Blogs, wikis,réseaux sociaux modifient les pratiques personnelles et individuelles des internautes. Un changement de comportement auquel l’encadrement doit préparer l’entreprise. « En tant qu’éditeur de solutions de gestion de contenu, nous constatons une attente forte des utilisateurs à voir émerger l’information pertinente de façon plus automatique, à pouvoir recourir à un protocole simplifié pour accéder aux informations utiles dans leur pratique quotidienne », dit Ziad Wakim, vice-président de l’éditeur Ever Team. Formée à l’usage des Yahoo, Google et autres moteurs de recherche capables d’extrapoler chaque requête, pour produire un panel complet de réponses adaptées, la nouvelle génération d’internautes entend trouver en quelques clics, tous les contenus nécessaires à sa recherche. En amont, cette capacité d’accéder à une sélection choisie de documents internes, suppose la mise en œuvre d’une réflexion approfondie et de protocoles adaptés. « Est-ce le rôle de l’Intranet de porter cette information commune, d’agréger de l’information issue de différentes sources », s’interroge Ziad Wakim. Le profil de l’entreprise, le niveau de qualification moyen de ses salariés devrait permettre de répondre à cette question préalable. En second lieu, se pose la question de connaître le type d’informations utiles : « serait-il souhaitable dans la situation de l’entreprise, de voir figurer de l’information vivante issue de systèmes métiers comme des ERP ou faut-il avoir de l’information préalablement vérifiée, validée et contextualisée comme en contiennent généralement les systèmes de GED ». Une première source contiendra effectivement de l’information "temps réel" ou au fil de l'eau, mais l’historique sera issu d’une source différente. Dans la perspective d’une cohabitation d’informations vivantes et d’archives sur le même média, l’identification claire de la provenance de l’information s'avère alors indispensable.

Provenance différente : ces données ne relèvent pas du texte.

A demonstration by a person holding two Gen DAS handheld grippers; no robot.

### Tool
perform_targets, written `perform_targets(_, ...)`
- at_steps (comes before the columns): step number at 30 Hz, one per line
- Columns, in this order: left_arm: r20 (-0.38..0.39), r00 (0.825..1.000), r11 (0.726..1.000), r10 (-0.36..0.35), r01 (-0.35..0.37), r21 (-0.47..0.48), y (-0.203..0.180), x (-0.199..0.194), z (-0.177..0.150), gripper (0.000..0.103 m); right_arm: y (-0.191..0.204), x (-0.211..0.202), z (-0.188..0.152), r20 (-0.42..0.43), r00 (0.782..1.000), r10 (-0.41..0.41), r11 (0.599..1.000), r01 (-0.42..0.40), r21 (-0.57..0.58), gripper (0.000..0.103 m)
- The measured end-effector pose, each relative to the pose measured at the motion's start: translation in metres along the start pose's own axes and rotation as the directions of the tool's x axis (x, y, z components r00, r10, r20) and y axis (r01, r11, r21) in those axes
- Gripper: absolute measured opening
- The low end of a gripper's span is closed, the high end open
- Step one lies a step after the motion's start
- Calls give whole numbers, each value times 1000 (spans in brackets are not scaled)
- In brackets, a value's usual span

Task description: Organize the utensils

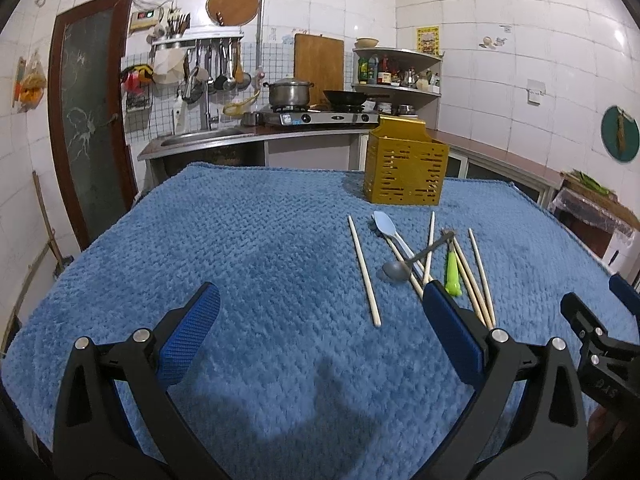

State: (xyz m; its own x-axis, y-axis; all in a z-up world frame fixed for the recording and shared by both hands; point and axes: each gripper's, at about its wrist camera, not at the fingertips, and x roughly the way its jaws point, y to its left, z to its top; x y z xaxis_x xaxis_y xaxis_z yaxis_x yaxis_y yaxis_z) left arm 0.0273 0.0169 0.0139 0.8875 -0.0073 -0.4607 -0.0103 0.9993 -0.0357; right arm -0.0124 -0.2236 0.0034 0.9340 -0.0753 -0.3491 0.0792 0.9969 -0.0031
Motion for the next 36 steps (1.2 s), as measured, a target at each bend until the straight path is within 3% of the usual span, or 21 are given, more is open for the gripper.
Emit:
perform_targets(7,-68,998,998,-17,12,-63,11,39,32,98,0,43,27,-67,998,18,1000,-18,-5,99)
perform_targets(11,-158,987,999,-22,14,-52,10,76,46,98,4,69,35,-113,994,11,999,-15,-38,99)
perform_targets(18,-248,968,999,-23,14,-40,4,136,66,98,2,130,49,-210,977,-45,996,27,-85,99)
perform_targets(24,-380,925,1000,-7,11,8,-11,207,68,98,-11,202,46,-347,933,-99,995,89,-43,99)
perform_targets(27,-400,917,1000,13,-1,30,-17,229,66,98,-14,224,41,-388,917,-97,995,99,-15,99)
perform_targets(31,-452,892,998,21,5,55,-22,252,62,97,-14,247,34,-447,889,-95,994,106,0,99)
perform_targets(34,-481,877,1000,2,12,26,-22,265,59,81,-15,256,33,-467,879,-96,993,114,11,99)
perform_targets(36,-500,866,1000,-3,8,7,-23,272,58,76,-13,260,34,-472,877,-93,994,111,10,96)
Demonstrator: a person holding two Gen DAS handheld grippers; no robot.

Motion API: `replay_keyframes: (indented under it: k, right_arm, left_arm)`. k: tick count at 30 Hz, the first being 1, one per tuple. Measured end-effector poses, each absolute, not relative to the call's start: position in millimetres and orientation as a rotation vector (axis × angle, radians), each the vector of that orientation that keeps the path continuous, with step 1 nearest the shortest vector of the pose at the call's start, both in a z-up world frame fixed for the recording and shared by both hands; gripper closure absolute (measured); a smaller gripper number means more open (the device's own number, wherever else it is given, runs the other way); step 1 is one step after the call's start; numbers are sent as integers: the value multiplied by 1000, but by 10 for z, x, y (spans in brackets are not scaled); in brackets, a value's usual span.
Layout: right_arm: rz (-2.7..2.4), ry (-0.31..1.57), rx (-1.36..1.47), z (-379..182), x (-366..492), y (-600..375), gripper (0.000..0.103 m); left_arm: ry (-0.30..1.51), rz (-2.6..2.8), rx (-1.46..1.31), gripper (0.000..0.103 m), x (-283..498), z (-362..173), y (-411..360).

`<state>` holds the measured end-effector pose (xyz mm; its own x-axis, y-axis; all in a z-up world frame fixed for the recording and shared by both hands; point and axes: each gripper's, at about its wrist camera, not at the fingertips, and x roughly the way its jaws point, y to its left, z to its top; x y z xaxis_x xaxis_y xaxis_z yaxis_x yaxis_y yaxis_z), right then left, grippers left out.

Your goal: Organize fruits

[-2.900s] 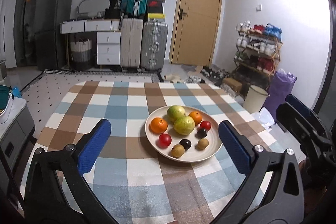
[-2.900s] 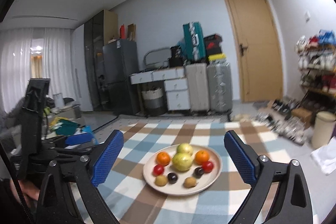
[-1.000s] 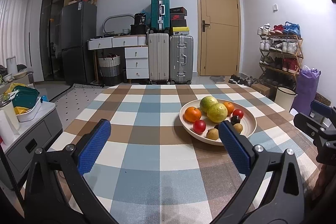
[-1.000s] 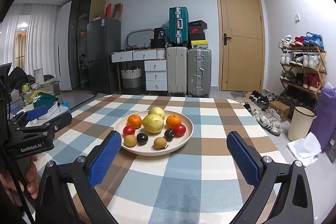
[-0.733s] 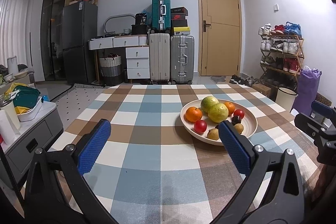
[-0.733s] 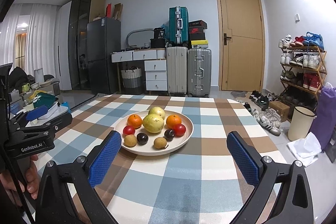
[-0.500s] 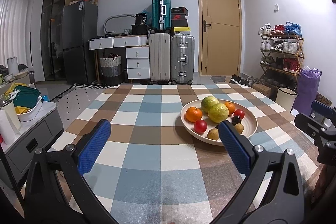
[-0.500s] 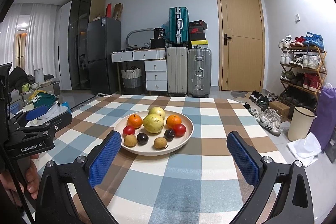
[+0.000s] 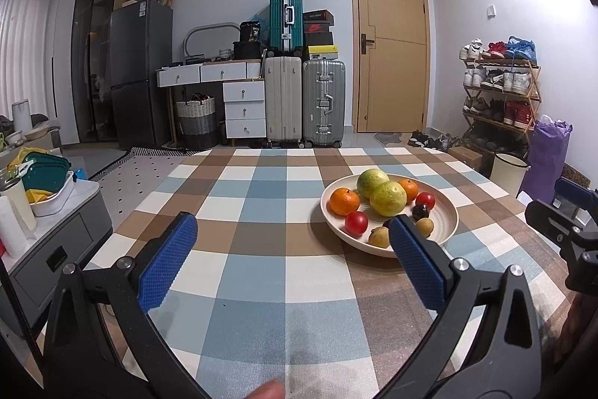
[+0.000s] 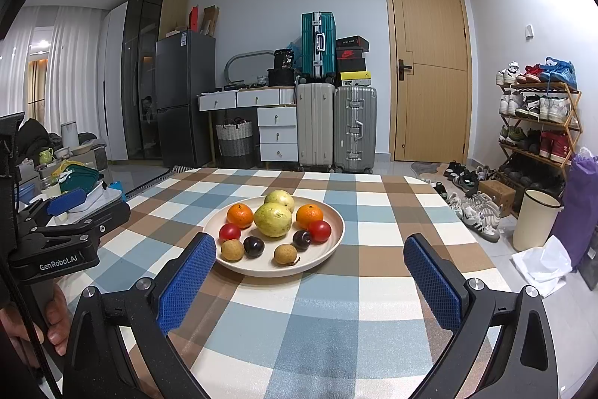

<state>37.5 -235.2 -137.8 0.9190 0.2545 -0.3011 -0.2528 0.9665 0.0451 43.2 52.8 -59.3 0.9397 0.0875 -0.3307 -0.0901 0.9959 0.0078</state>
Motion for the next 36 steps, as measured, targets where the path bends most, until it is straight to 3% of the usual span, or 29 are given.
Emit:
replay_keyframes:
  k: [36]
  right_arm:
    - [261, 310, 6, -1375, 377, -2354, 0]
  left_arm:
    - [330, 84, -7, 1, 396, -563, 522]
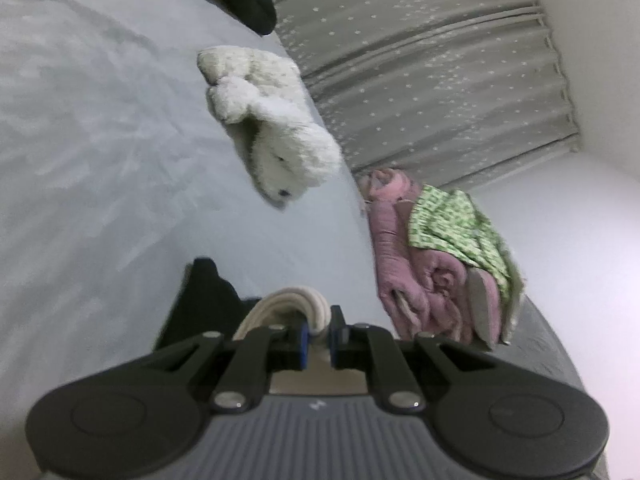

Actualisation et information
« En termes d’organisation, un lien en prise directe avec la source d’information ne sera pas sans incidence sur la performance du système », poursuit Ziad Wakim. Par ailleurs, le comportement de 500 utilisateurs/consommateurs de données métier actualisées sera différent de celui des utilisateurs d’archives : les premiers y auront fréquemment recours, alors que les seconds y accéderont occasionnellement et éventuellement de façon simultanée, créant du même coup des pics d’accès. Une mémoire tampon spécifique gérée par certains progiciels comme Sharepoint 2010 permet d’anticiper et de palier cette difficulté temporaire d’accès. Enfin, le caractère brut de l’information vivante suppose d’éventuelles corrections ultérieures par différents intervenants sur l’Intranet : « dois-je prévoir un protocole pour informer un public déterminé d’une éventuelle modification et, si oui, dans quelle mesure ? » s’interroge Ziad Wakim. Autant de questions préalables à la mise en œuvre d’un dispositif d’information à la carte que nécessitent désormais la plupart des Intranets 2.0 en activité.
Différentes méthodes plus ou moins directives selon les cas, sont utilisées pour produire à la demande, une information exploitable par l’utilisateur, selon son propre profil. « Indexés, les différents termes contenus dans le fond documentaires, sont ensuite associés à un facteur de pondération, selon le profil de chaque utilisateur (juriste, agent de production, scientifique…) », précise Philippe Martin, directeur « partenariats » dans le groupe Jouve. Ces facteurs sont, selon les cas, apposés par l’administrateur de l’Intranet ou automatiquement affectés par analyse automatique des centres d’intérêts de chaque utilisateur. Automatiques ou manuelles, ces procédures requièrent un travail préalable d’analyse sémantique destinée à établir une cartographie des différents termes utilisés dans la base. Cette phase préparatoire de classement et d’association de termes peut, selon Philippe Martin, représenter un quart à un tiers de l’ensemble du coût humain et financier du projet. « Bien faite, cette phase est de nature à améliorer considérablement la pertinence des réponses produites aux différentes requêtes », assure-t-il. Avec l’importance désormais donnée aux outils collaboratifs, « la performance d’une société va passer de plus en plus par la qualité de gestion de sa documentation », estime Philippe Martin. Dans le cas de l’exemple Dassault Systems (évoqué par ailleurs dans cette newsletter), son Intranet 2.0 constitué ex nihilo en 2008 ne permet pas un accès direct à la documentation technique de l’entreprise. Développé en revanche autour du PLM maison Enovia, il offre la possibilité de se référer à la demande au fond documentaire. « Cet Intranet est fondé sur le travail des différentes communautés de pratiques de l’entreprise ». Communautés ainsi investies de la responsabilité de revisiter, d’actualiser et d’amender les différentes connaissances techniques et commerciales acquises par l’entreprise, pour nourrir progressivement la base de l’outil collaboratif.